╭─ PROVIDED RECORDS

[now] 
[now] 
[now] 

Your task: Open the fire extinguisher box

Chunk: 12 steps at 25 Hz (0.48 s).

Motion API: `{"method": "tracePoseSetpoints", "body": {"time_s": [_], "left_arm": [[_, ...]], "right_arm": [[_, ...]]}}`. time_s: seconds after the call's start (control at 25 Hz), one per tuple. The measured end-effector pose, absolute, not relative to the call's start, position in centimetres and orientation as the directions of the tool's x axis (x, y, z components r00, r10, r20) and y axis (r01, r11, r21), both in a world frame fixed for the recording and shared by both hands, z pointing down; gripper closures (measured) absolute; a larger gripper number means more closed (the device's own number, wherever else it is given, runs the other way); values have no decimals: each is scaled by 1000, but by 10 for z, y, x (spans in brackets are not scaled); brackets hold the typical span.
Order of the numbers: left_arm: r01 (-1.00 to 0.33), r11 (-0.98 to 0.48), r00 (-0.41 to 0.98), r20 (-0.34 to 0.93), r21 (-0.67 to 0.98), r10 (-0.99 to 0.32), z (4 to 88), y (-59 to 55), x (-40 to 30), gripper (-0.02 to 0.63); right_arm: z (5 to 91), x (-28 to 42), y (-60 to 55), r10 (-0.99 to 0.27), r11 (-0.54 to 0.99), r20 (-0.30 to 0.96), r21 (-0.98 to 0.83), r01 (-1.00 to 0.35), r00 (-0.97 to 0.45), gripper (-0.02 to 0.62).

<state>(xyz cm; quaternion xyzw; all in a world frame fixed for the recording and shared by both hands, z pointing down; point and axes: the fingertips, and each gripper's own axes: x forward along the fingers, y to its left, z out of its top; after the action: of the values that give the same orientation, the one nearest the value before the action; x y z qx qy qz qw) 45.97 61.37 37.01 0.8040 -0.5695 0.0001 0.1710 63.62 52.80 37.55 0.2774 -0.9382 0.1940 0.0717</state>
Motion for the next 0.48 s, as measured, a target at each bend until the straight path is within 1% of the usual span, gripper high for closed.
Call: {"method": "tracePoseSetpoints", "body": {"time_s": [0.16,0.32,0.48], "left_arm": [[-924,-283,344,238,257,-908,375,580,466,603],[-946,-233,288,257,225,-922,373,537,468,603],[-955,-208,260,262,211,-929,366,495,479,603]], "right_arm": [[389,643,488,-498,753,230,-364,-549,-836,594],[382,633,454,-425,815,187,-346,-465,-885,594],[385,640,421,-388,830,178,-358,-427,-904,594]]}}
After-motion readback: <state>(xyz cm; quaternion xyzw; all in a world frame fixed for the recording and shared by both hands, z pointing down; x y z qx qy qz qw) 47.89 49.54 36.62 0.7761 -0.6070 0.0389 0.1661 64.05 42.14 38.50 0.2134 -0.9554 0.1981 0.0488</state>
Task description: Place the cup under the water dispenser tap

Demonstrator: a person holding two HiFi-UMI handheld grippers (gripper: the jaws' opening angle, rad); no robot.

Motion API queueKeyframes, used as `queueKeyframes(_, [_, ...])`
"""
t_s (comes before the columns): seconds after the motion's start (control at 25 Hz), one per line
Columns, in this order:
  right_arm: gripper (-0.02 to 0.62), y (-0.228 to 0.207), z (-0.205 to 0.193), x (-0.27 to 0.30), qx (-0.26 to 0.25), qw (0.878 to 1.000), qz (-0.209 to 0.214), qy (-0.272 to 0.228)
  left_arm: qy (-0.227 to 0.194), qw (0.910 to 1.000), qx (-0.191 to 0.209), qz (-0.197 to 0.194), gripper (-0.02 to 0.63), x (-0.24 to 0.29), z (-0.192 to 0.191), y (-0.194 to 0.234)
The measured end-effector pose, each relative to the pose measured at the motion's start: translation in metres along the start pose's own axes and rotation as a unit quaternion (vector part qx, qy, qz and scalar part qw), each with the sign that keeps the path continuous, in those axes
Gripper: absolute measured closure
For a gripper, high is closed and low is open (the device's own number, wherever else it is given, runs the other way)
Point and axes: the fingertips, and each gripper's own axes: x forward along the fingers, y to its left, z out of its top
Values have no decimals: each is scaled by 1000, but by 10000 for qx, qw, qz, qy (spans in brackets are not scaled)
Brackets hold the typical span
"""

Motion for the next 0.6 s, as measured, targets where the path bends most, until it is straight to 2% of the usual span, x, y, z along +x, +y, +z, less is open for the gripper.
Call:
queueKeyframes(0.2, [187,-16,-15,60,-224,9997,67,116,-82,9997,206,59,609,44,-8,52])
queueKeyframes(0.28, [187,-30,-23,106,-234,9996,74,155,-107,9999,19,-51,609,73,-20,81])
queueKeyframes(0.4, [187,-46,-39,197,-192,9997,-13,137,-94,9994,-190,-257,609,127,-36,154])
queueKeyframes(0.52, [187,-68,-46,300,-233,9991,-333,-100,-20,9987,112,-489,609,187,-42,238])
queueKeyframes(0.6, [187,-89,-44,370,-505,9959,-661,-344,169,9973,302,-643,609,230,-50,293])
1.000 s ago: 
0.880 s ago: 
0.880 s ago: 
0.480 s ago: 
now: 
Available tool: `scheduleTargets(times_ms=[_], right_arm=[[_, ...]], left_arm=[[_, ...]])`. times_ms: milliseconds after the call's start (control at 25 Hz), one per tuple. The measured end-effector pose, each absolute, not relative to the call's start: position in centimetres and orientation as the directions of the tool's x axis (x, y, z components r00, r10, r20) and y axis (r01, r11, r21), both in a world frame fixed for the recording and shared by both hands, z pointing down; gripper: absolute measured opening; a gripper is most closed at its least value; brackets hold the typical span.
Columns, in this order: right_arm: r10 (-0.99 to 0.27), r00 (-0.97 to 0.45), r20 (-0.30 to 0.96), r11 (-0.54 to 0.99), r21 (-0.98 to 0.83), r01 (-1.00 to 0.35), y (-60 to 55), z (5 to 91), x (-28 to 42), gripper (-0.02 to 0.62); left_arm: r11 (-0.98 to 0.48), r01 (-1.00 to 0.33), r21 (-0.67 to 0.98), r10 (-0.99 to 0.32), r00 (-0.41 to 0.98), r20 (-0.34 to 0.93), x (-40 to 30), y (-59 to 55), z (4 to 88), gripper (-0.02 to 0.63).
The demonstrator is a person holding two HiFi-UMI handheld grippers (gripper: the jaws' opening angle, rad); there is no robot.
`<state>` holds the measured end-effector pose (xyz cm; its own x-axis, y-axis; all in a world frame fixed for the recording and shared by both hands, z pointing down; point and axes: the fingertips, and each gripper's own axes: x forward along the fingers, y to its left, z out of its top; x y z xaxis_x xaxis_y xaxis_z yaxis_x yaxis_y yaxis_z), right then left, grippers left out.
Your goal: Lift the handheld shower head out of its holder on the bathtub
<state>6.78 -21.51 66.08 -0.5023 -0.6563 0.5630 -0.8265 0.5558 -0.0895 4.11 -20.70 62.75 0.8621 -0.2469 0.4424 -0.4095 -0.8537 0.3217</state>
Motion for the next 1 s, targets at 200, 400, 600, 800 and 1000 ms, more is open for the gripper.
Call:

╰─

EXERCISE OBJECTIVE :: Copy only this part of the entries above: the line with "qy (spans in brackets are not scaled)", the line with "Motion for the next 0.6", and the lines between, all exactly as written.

RESULT OF THIS TASK ::
Values have no decimals: each is scaled by 1000, but by 10000 for qx, qw, qz, qy (spans in brackets are not scaled)
Brackets hold the typical span
"""

Motion for the next 0.6 s, as measured, targets where the path bends most, until it is straight to 2% of the usual span, x, y, z along +x, +y, +z, less is open for the gripper.

The output has nothing more to it.